Express-Miejski.pl

Pomysł na tani obiad: mięsny i pyszny przepis dla całej rodziny

stockphoto.com

stockphoto.com fot.: mp

Mięsne obiady to nie tylko kotlety schabowe czy krwiste steki. Bogaty w proteiny posiłek możemy ugotować także niskim nakładem pieniężnym.

Jeden z przykładów to gulasz - danie inspirowane kuchnią węgierską. Dlaczego inspirowane? Bo w kraju Madziarów gulasz je się jako danie zbliżone do zupy. U nas natomiast przyjęło się je serwować w charakterze sosu, którym polewane są kluski czy kasza. W tym przepisie postaramy się połączyć węgierską tradycję z polskim wkładem (przy zachowaniu niskich kosztów).

Przygotowujemy front robót

Gulasz czy też bogracz-gulasz pierwotnie był daniem pasterzy. Bardzo często więc lądowała w nim wołowina. Odmian tej potrawy jednak wręcz nie można zliczyć. Nie stanie się więc nic złego, jeśli do gulaszu dodamy wieprzowinę - na przykład łopatkę. Jest o wiele tańsza niż na przykład schab i jednocześnie świetnie sprawdza się jako mięso duszone. Łopatkę w przystępnej cenie możemy nabyć, między innymi przeglądając promocje na Gazetkowo.pl.

Kiedy już mamy mięso, kroimy je w kostkę. Im będzie drobniejsza, tym szybko "dojdzie". Łopatka zazwyczaj otoczona jest tłuszczem.
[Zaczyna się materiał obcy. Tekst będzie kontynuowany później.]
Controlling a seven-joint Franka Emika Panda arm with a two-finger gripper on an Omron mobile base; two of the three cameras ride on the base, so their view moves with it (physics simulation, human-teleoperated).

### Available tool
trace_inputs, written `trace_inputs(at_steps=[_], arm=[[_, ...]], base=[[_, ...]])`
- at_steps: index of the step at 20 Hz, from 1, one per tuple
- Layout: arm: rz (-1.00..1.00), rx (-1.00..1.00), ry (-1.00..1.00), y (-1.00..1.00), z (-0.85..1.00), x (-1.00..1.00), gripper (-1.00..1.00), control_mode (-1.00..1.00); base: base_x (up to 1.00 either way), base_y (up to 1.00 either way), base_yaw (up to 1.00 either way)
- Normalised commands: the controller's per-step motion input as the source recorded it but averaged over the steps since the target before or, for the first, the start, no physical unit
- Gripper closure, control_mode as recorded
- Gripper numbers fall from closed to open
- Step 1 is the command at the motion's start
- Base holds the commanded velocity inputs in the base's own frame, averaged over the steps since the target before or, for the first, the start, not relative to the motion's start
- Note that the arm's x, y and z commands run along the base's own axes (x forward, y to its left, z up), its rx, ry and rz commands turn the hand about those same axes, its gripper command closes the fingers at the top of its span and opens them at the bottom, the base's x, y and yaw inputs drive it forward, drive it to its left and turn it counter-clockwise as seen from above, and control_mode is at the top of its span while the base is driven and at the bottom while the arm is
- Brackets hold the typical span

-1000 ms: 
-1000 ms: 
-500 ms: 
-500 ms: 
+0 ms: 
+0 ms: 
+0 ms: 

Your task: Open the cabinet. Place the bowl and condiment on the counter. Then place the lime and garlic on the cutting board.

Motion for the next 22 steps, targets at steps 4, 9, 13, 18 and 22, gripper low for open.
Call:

I tutaj w zależności od preferencji, możemy białą warstwę obciąć albo zostawić (pamiętajmy, że gotujący to danie pasterze raczej nie pogardziliby dodatkowymi kaloriami).
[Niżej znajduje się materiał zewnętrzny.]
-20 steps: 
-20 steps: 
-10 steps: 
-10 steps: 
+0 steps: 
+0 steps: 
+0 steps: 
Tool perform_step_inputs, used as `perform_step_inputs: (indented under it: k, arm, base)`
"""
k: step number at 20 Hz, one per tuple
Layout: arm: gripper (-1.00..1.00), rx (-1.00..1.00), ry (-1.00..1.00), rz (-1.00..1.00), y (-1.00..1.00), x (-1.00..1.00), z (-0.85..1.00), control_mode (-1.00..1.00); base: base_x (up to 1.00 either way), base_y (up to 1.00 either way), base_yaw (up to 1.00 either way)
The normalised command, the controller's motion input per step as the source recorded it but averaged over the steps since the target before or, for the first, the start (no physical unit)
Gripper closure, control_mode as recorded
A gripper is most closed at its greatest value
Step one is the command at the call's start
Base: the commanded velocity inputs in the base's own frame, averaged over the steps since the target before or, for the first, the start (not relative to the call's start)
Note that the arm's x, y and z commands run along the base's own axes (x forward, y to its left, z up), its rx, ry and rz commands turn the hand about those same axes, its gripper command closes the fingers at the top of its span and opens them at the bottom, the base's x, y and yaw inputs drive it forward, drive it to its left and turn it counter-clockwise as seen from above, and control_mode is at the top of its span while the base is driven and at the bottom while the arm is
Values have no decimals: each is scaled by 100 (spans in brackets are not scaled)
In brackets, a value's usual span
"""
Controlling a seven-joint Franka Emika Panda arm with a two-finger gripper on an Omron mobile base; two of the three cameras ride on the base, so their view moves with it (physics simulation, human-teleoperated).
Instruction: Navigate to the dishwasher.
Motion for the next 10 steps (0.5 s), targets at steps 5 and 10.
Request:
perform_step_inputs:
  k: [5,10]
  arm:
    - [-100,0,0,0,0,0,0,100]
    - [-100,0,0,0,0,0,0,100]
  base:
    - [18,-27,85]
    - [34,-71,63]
Oprócz tego kroimy warzywa. W gulaszu powinna znaleźć się marchew oraz oczywiście papryka. Nad wyborem tej ostatniej należy się solidnie zastanowić. Oryginalne przepisy nakazują, aby gulasz został oparty na papryce pikantnej. Ma być ostry, aby uwydatniał smak węgierskiego wina. Miejmy jednak świadomość, że tę potrawę przyrządzamy dla całej rodziny. Dzieci pikantnych dań raczej nie lubią, a osoby starsze mogą się po nich źle czuć.

Zupełnie spokojnie możemy więc postawić na smak słodkiej, zielonej i czerwonej papryki. Ewentualnie z dodatkiem papryki wędzonej, która też przecież jest rdzennie węgierska.

Dusimy warzywa i mięso

Do przyrządzenia gulaszu najlepszy będzie rondel z przykryciem. Ewentualnie możemy ugotować danie również w woku albo na głębokiej patelni (jeśli uda nam się dobrać do nich przykrywkę). Do naczynia wlewamy odrobinę oleju (w końcu chodzi nam o oszczędność). Dokładnie rozprowadzamy go po dnie. Kiedy już tłuszcz się rozgrzeje, wrzucamy mięso. Smażymy je i mieszamy, aż zacznie się różowić. Na tym etapie dla smaku możemy dodać również cebulę.

Kiedy już łopatka zaczyna tracić surowość, dodajemy pozostałe warzywa. Gdy wstępnie się zarumienią, skręcamy ogień i przykrywamy. Teraz mamy sporo czasu. Mięso będzie stopniowo dochodzić do miękkości przez godzinę lub półtorej. Na tym etapie dodajemy również przyprawy. Sól, pieprz, liść laurowy oraz naturalnie paprykę (do smaku i według uznania).

Zarówno mięso, jak i warzywa puszczają soki, które już same w sobie stanowią formę sosu. Pamiętajmy jednak, że gulasz na modłę węgierską ma być gęsty. Dlatego, kiedy łopatka już mięknie, dodajemy przecier pomidorowy. Główne składniki potrawy mają być kruche, a sos mocno brązowy.

 

Z czym podać gulasz inspirowany Węgrami?

Tego typu potrawa przyjmie właściwie każdy rodzaj dodatku. Możemy ją zaserwować rodzinie z ziemniakami lub z kaszą. Mniej ortodoksyjne, ale też dopuszczalne jest serwowanie jej z ryżem. Prawdziwe wrażenie zrobimy jednak, podając je z kluskami kładzionymi łyżką. Są one uderzająco wręcz podobne do nokedli - tradycyjnej formy klusek z węgierskich równin.